Само упомянутое наступление вряд ли было сопряжено с серьезными проблемами. Германские армии, рассредоточившиеся по территории Франции, в основном кормились реквизициями, которым униженные местные власти и не пытались положить конец. Попытки воспротивиться были не согласованы и пользы от них не было никакой. Все попытки создания опорных пунктов и всякого рода заслонов на пути захватчиков отличались поспешностью, непродуманностью и просто элементарным неумением, так что они вряд ли могли серьезно повлиять на продвижение немцев. В отдельных населенных пунктах были случаи, когда их трезвомыслящие жители вмешивались, не позволяя местным властям разрушить местную инфраструктуру, что было запланировано. К 15 сентября главная ставка короля перебралась в Шато-Тьерри, и там Мольтке издал приказы на осаду Парижа. Маасская армия должна была занять правый берег Марны и Сены, 3-я армия – левый берег, а кавалерийским частям и соединениям предстояло замкнуть кольцо за городом. Об атаках укрепленных районов и фортов вопрос не стоял: Мольтке запланировал осаду
Именно здесь и начались трудности. Эти силы должны были бы оставаться на позициях либо до развертывания достаточного количества осадных орудий, либо пока голод не вынудит жителей сдать город, а потом придется организовывать снабжение столицы продуктами питания. Только две железнодорожные линии связывали напрямую Германию с Парижем. Одна, расположенная дальше всего на севере и идущая через Реймс, Седан и Мец, оставалась блокирована многими крепостями – Суасоном, Мезьером, Монмеди, Тьонвилем, Мецем, – которые предстояло либо обойти, либо сократить. Другая, идущая через Шалон-сюр-Марн,
Бар-ле-Дюк, Нанси и Люневиль, до 23 сентября была отрезана крепостью Туль. Не только перечисленные крепости, но и уничтоженные мосты и разрушенные тоннели значительно усложняли работы по восстановлению этих дорог и других вспомогательных линий даже для весьма опытного железнодорожного корпуса, предусмотрительно сформированного Мольтке, и их охрана против диверсантов была и оставалась головной болью.
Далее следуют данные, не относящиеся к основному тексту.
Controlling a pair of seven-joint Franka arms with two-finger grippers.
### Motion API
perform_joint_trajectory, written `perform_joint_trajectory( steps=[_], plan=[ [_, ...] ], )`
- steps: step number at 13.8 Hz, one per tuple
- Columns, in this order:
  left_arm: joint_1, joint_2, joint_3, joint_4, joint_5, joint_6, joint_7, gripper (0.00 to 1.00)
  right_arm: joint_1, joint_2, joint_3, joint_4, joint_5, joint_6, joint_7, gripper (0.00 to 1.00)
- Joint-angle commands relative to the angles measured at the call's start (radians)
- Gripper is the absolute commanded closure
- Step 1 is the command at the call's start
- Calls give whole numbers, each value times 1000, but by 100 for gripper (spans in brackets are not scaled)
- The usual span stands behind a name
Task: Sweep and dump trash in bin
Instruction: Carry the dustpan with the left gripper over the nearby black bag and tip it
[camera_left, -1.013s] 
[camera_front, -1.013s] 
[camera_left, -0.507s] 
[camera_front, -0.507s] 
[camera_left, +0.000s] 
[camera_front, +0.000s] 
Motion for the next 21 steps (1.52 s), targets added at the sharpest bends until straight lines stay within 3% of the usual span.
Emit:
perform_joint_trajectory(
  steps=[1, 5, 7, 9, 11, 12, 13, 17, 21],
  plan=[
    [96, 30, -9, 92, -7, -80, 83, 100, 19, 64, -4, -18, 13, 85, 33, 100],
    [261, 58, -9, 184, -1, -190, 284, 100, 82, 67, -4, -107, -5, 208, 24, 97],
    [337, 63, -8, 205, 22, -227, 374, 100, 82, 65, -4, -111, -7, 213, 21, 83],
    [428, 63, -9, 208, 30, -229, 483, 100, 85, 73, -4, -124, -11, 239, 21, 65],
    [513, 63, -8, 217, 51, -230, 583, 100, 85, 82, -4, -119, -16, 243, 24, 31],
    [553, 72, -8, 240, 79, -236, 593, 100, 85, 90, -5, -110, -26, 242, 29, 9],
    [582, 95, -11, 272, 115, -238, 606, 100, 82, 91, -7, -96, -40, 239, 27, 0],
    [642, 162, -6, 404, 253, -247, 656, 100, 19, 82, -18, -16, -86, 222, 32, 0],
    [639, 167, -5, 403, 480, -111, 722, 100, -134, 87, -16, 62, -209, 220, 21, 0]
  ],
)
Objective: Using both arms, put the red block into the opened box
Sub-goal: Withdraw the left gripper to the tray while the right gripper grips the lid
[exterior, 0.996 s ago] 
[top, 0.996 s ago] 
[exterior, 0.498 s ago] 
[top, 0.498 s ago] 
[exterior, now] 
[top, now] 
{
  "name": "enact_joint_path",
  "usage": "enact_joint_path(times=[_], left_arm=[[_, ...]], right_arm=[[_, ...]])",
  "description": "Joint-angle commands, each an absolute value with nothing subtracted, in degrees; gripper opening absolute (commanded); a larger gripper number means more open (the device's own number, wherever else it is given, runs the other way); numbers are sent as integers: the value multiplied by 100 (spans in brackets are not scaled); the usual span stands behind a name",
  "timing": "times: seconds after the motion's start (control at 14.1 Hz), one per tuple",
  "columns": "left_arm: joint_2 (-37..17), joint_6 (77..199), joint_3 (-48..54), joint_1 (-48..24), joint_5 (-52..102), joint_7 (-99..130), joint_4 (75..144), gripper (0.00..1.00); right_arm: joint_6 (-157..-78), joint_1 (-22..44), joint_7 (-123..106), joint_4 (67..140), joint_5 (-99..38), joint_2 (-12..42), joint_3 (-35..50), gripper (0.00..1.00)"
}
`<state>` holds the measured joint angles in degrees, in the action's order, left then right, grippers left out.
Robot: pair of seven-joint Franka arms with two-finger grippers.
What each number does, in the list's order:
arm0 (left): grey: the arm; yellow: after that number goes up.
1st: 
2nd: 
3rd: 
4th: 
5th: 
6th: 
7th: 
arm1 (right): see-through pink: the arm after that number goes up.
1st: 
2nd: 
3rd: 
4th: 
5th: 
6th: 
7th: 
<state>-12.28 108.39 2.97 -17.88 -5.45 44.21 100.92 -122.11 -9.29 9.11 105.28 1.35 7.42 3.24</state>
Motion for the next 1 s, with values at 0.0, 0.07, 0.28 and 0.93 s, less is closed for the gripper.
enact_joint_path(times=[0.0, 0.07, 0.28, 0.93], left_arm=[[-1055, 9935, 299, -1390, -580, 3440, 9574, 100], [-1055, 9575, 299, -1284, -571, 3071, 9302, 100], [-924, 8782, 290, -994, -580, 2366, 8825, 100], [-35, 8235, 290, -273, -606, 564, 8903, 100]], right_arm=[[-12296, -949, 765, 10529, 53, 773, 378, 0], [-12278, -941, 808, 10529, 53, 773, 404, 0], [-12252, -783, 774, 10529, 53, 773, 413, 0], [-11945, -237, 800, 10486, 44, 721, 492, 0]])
Кроме того, и справа и слева от линий коммуникаций оставалось множество вполне боеспособных французских крепостей – Перон, Ла-Фер и Лилль и другие, севернее и западнее – Лангр, Бельфор и Страсбург на юге и востоке. До тех пор, пока они не были нейтрализованы или уничтожены, перечисленные объекты служили для организации рейдов противника и прикрытием для формирования новых армий. Наконец, Мольтке убедился, что правительство национальной обороны уже приступило к формированию еще одной армии за Луарой. Военные ресурсы Пруссии и ее союзников были значительными – войска в Северной Германии, сосредоточенные там на случай необходимости отражения высадки французов, были собраны в 13-й корпус под командованием великого герцога Мекленбург-Шверинского и направлены на оборону линий связи. Существовал и всегда готовый выступить ландвер, однако ни гражданские власти, ни военное командование не приветствовали подобную продолжительную и чреватую всякого рода неожиданностями перспективу, отчего эйфория от победы под Седаном вскоре улетучилась.
Политические проблемы озадачивали еще сильнее, чем военные. Во-первых, с кем заключать мир? Бисмарк, естественно, сомневался в способности правительства национальной обороны проводить переговоры от имени всей Франции. Наполеон 111 находился в плену, императрица – в изгнании, но никакого формального сложения ими с себя полномочий не последовало. Единственная значительная группа войск, остававшаяся во Франции, Рейнская армия, была все еще связана присягой императору. Как сам Бисмарк выразил в своем заявлении, которое было тут же опубликовано в печати Реймса 1 сентября:
«Прусское правительство могло иметь дело с императором Наполеоном III, правительство которого – единственное признанное до настоящего времени или с назначенным им регентом, также оно готово сесть за стол переговоров и с маршалом Базеном, наделенным императором соответствующими полномочиями. Но правительство Пруссии не может вести переговоры с властью, которая до сих пор представлена лишь частью левого крыла бывшего Законодательного собрания».
Когда Бисмарк узнал, что Жюль Фавр желает встретиться с ним, канцлер не стал форсировать события, хотя само-аккредитованный посланник императора Эдуар Ренье, чьи полномочия ограничивались картиной сражения при Гастингсе 1066 года, подписанной кронпринцем, без труда получал доступ к канцлеру. Лишь с большой неохотой и далеко не сразу Бисмарк смирился с тем, что Вторая империя безвозвратно канула в прошлое.